A group of voting and civil rights organizations gathered outside City Hall Thursday demanding city leaders put the referendum on the Atlanta public safety training center on the ballot.
“We believe that in this long and fraught battle, the people of the city of Atlanta have been left out, that their voices have not been heard and we’ve taken every legal action that we know to take in order to effectuate a valid referendum,” organizer Keyanna Jones said.
Organizers submitted more than 110,000 signatures to the city’s municipal clerk on Monday. The city took custody of the petitions but stated it will not begin to verify them due to an order issued by the Eleventh Circuit Court of Appeals.
Jones, who is a plaintiff in the federal case along three other DeKalb County residents, filed an emergency motion asking the district court to intervene. U.S. District Judge Mark Cohen, who issued the original injunction, denied the plaintiffs’ motion because he lacked jurisdiction.
In his order, Cohen acknowledged the 11th circuit’s order was confusing. Cohen said he felt “compelled to comment upon the vacillating positions of the city of Atlanta throughout this litigation which has contributed to the uncertainty of the validly of the signatures previously collected in accordance with this court’s previous injunction.”
“The City could have avoided the conundrum that now exist. On June 21, 2023, instead of approving a referendum petition it had no intention to honor regardless of the number of signatures obtained from City residents, the City could have taken the position it later espoused in this lawsuit and disapproved the petition as unauthorized under Georgia law,” Cohen wrote.
Credit: Jozsef Papp
Credit: Jozsef Papp
“But the City instead opted to approve a petition for a referendum it believed and later contended was illegal. A proverb dating back over four centuries ago once again applies here: Honesty is the Best Policy.”
Petitioners originally had until August 21 to submit the signatures for verifications, but choose to wait after Cohen’s order originally granted them an extra 60 days until the end of September and because of confusion over the verification process the city was going to use.

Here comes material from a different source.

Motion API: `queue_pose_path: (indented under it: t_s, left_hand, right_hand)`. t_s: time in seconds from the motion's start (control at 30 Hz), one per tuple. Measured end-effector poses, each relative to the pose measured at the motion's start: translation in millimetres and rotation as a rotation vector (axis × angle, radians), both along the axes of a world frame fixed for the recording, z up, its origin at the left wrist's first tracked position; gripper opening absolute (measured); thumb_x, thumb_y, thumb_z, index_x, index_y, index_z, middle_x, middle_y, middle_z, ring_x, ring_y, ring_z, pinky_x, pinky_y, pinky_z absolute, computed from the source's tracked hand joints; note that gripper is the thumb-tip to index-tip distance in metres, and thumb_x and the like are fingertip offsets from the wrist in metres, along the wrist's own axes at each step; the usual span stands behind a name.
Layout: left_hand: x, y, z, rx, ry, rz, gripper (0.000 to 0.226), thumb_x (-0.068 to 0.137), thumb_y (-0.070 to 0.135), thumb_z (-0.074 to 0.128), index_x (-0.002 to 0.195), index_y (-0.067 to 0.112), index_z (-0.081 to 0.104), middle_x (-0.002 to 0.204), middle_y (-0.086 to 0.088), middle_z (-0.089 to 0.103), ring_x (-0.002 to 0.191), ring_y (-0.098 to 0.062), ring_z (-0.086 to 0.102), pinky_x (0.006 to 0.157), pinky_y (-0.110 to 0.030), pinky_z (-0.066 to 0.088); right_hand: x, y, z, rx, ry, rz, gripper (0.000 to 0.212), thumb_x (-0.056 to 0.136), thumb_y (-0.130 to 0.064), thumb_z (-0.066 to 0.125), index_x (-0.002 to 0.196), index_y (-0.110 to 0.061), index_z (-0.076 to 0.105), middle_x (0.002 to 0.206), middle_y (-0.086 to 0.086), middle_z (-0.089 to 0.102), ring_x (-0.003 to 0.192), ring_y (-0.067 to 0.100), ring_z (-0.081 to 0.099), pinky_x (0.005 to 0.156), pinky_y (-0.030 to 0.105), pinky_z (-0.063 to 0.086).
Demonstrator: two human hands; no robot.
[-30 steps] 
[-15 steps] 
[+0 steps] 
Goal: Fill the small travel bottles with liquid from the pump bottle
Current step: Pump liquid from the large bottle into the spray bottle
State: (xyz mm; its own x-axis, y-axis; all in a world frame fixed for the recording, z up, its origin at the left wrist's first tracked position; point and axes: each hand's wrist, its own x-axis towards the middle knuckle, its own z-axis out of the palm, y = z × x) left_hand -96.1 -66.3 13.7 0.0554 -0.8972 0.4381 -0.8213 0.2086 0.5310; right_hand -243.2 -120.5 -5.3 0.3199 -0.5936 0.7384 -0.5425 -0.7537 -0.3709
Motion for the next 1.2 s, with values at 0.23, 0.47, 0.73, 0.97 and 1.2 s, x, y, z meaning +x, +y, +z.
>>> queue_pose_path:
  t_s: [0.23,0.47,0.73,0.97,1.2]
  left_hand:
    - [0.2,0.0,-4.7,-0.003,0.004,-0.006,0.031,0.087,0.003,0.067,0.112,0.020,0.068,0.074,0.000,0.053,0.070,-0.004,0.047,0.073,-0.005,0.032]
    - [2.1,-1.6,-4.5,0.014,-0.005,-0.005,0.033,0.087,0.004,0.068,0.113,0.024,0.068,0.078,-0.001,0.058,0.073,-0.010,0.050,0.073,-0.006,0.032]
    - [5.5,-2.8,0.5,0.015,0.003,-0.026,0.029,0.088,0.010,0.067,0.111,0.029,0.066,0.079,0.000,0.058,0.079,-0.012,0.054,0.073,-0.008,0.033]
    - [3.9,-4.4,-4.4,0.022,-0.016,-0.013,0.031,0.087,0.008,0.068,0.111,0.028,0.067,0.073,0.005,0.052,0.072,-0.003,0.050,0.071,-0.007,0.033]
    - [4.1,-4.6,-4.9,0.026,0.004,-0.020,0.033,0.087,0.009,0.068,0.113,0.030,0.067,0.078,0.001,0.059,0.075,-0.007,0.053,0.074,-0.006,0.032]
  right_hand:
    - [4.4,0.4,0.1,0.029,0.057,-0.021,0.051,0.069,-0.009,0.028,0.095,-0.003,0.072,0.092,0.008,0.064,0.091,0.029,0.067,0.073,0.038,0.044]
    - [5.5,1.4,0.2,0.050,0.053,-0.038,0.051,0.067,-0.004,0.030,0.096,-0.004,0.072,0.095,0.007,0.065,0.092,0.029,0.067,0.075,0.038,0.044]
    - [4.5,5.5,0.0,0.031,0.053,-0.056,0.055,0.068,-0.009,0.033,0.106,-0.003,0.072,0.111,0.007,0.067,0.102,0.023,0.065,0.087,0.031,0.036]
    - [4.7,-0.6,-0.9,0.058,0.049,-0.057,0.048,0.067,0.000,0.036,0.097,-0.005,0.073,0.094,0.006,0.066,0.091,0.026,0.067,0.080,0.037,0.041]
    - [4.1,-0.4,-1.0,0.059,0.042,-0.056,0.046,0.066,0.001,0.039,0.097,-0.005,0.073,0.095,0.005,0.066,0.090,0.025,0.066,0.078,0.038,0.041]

At the press conference, members of Black Voters Matter, Georgia conservation voters and NAACP questioned the city’s decision to use a signature match verification process.
“We’ve seen rampant voter suppression all throughout Georgia. It saddens me that there is the smell of voter suppression in the city of Atlanta,” Georgia NAACP President Gerald Griggs said. “Let’s be clear, we are the birthplace of Civil Rights. If we are going to hold that mantle, we can’t continue to suppress people’s voices.”

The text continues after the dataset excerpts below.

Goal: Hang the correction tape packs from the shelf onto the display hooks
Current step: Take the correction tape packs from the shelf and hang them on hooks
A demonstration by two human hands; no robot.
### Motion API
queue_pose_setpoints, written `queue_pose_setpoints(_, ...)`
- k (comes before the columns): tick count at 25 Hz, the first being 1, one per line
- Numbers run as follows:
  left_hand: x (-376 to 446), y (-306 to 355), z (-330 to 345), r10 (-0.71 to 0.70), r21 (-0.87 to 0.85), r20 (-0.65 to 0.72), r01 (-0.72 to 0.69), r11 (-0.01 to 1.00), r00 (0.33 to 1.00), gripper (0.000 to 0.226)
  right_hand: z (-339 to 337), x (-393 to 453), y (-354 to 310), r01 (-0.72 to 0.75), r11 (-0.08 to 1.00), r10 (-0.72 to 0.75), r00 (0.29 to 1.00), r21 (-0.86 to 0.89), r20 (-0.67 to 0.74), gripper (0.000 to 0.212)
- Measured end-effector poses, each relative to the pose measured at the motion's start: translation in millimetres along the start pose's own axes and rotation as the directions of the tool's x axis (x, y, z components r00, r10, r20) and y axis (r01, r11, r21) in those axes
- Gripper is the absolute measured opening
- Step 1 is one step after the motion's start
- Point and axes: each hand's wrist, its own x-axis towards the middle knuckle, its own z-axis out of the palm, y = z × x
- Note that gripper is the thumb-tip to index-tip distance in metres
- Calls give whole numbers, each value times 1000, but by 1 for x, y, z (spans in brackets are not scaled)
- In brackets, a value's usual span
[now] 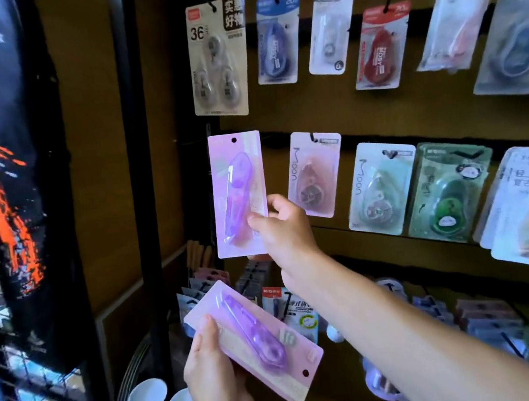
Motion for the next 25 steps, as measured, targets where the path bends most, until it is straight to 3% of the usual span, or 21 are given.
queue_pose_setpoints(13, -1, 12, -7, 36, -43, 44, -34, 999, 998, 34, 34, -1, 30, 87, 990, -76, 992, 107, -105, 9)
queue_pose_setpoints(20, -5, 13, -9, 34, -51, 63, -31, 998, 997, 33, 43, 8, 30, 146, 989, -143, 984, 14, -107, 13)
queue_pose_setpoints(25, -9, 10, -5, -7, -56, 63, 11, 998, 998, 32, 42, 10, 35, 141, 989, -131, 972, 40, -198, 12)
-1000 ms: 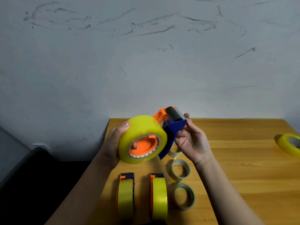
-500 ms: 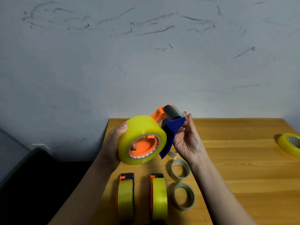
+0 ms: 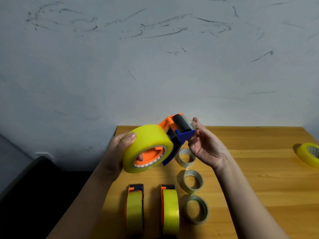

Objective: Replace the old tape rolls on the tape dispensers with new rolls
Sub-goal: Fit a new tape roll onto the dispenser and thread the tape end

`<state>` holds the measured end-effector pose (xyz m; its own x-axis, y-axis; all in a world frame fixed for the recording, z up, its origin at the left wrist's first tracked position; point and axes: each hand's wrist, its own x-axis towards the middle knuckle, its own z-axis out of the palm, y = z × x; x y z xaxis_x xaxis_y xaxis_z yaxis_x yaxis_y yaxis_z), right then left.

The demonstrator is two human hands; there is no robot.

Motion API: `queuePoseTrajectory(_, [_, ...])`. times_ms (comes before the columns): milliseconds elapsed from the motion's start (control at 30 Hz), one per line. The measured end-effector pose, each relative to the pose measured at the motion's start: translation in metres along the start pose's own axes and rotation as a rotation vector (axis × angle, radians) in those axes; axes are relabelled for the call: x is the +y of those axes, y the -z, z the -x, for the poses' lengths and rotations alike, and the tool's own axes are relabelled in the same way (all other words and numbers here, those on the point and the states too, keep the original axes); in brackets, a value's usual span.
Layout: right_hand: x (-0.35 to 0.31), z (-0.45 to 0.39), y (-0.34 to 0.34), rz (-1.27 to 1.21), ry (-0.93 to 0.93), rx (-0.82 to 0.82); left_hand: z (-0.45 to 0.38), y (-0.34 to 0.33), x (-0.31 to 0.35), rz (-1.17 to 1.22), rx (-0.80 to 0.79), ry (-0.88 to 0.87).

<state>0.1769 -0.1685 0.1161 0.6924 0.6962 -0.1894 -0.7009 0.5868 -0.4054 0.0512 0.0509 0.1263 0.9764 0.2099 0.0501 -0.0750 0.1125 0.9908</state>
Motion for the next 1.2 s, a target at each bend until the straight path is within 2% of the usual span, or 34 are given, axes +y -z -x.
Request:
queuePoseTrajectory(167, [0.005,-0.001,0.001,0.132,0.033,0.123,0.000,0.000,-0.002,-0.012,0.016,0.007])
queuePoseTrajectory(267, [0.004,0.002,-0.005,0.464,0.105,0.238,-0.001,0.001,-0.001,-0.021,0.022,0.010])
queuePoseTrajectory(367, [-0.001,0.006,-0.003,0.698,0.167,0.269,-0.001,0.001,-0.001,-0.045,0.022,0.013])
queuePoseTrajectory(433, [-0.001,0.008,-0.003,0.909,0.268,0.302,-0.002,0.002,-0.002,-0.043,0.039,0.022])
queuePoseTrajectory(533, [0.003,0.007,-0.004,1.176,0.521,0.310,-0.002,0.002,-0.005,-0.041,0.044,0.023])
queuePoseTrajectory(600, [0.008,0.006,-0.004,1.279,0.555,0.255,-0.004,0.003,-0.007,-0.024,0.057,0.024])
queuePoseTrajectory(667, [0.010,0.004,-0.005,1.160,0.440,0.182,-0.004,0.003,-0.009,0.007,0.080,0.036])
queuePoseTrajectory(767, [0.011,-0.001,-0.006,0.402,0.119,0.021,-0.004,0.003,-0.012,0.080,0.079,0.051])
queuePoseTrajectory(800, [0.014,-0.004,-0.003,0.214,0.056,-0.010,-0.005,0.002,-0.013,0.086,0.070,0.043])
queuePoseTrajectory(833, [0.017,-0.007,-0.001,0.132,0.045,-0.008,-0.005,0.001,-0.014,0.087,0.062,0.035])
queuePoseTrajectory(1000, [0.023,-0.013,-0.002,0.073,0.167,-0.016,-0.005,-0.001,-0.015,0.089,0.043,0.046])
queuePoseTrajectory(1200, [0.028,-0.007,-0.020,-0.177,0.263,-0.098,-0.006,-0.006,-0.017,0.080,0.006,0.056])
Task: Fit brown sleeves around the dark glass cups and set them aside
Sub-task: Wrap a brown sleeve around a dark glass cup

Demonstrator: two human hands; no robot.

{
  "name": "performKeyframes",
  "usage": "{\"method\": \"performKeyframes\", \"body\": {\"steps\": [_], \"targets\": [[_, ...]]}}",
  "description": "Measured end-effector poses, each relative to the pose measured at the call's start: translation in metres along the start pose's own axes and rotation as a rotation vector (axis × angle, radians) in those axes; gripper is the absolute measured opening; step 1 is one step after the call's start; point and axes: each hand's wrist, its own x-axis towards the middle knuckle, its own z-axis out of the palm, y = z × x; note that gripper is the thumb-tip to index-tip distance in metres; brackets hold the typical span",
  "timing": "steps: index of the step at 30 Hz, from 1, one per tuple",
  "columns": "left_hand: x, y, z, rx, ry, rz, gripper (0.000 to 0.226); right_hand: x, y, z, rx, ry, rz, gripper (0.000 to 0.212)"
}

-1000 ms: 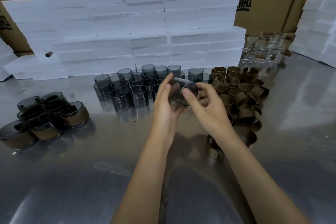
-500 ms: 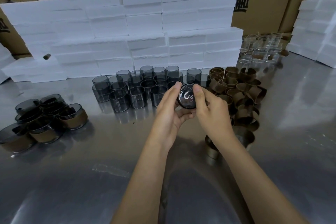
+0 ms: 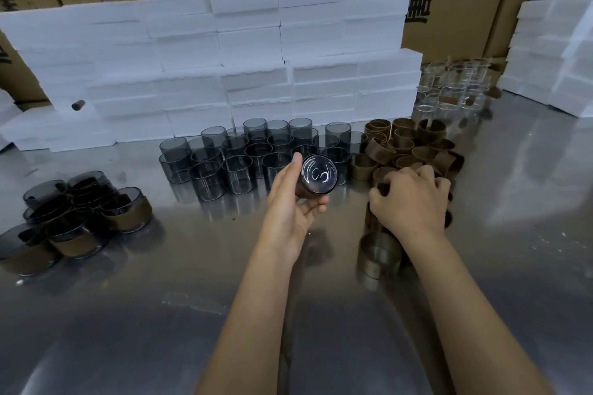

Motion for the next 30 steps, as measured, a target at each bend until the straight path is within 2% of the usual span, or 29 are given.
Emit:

On Aug. 21, the city announced former city clerk Emeritus Foris Webb III will return to City Hall to help supervise the line-by-line process that will verify each signature collected against state voter registration records.

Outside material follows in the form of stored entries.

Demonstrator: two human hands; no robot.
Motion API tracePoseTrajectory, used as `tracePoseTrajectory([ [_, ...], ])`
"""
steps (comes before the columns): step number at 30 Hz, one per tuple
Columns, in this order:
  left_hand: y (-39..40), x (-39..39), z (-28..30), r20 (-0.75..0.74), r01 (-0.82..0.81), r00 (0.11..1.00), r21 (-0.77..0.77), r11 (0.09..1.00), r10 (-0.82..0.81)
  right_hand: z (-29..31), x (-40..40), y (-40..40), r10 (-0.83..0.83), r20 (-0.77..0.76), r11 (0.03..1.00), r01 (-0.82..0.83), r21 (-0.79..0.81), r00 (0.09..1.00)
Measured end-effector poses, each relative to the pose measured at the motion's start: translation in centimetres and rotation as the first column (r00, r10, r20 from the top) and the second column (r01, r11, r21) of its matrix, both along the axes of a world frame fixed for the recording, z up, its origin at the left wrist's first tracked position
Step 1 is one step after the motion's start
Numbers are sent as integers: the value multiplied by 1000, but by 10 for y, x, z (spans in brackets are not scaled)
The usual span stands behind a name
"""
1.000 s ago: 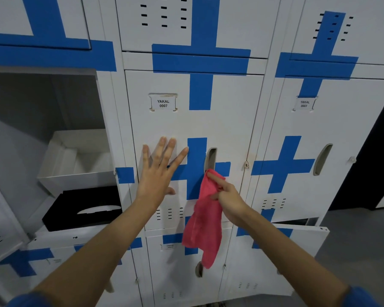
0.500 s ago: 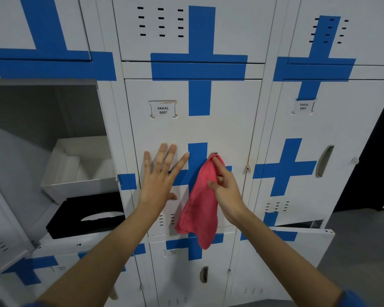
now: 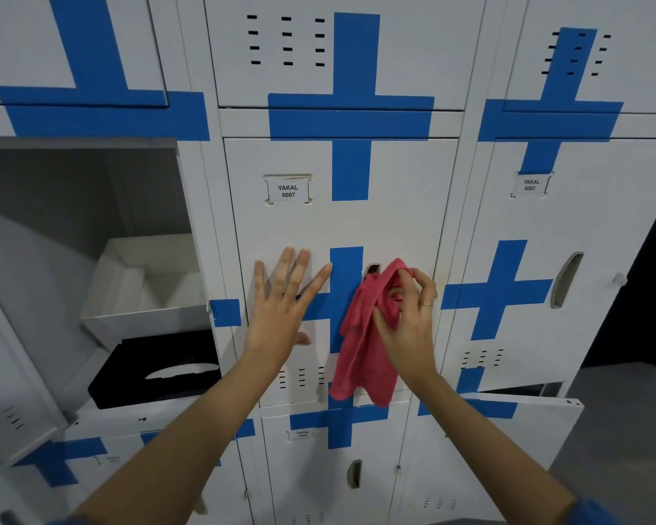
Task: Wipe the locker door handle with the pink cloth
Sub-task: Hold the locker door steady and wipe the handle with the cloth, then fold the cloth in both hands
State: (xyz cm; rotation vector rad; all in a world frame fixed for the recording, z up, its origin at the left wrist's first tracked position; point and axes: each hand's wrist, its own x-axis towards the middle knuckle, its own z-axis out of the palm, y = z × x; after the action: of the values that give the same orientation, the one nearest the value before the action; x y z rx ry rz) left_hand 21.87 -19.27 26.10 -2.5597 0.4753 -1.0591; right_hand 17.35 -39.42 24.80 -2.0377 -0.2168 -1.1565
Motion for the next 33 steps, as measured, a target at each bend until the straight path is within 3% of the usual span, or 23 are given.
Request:
tracePoseTrajectory([
  [6,-3,-4,0,-24,-29,999,-9,1000,29,-7,-6,-2,52,-128,998,-56,-33,990],
  [13,-5,-20,6,-99,30,994,-73,997,-37,-2,-7,-2,-45,-373,988,-13,-151,927],
  [18,2,-32,9,-170,205,956,-197,959,-239,7,-12,3,-146,-223,966,90,-243,964],
  [21,11,-44,3,-264,357,863,-286,889,-431,9,-13,14,-137,-184,964,88,-252,973],
  [25,29,-63,-12,-407,311,735,-508,803,-542,4,-14,42,24,-338,999,-34,-24,941],
  [29,58,-66,-30,-457,145,752,-588,796,-475,-1,-9,76,190,-494,968,-77,240,849],
  [33,98,-65,-33,-442,-26,785,-724,690,-434,-7,-5,104,363,-669,904,-73,420,648],
])
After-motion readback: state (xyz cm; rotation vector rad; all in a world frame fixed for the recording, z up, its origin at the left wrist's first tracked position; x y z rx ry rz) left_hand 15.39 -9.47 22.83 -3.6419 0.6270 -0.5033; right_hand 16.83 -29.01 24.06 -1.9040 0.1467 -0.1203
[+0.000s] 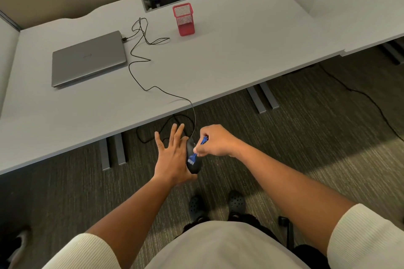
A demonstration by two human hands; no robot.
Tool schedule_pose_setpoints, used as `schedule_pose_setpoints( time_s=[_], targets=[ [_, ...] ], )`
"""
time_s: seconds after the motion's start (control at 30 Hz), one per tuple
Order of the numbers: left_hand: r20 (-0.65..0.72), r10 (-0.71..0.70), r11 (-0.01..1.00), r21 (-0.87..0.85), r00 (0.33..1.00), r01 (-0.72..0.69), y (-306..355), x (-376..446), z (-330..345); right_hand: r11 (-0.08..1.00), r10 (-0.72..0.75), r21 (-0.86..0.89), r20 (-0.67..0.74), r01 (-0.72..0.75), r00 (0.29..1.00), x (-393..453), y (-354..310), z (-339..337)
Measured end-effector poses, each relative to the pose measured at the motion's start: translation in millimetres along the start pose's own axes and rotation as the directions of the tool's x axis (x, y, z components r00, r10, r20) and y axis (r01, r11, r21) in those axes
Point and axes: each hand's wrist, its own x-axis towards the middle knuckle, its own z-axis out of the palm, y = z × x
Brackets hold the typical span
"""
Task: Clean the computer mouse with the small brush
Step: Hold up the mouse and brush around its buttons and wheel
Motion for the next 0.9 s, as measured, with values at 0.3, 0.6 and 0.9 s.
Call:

Webb said the city “will not engage in signature exact matching” during the verification process and will only use “individual inspection of signatures” to determine validity when clarity is needed.
In a brief filed Wednesday on behalf of Jones and other plaintiffs, attorneys are asking the 11th Circuit Court to be heard in oral argument.
“Plaintiffs believe oral argument will aid the Court in its decisional process as it considers the referendum process itself and the implications of the injunction entered by the district court in light of the City’s changing positions on a number of issues,” the brief states.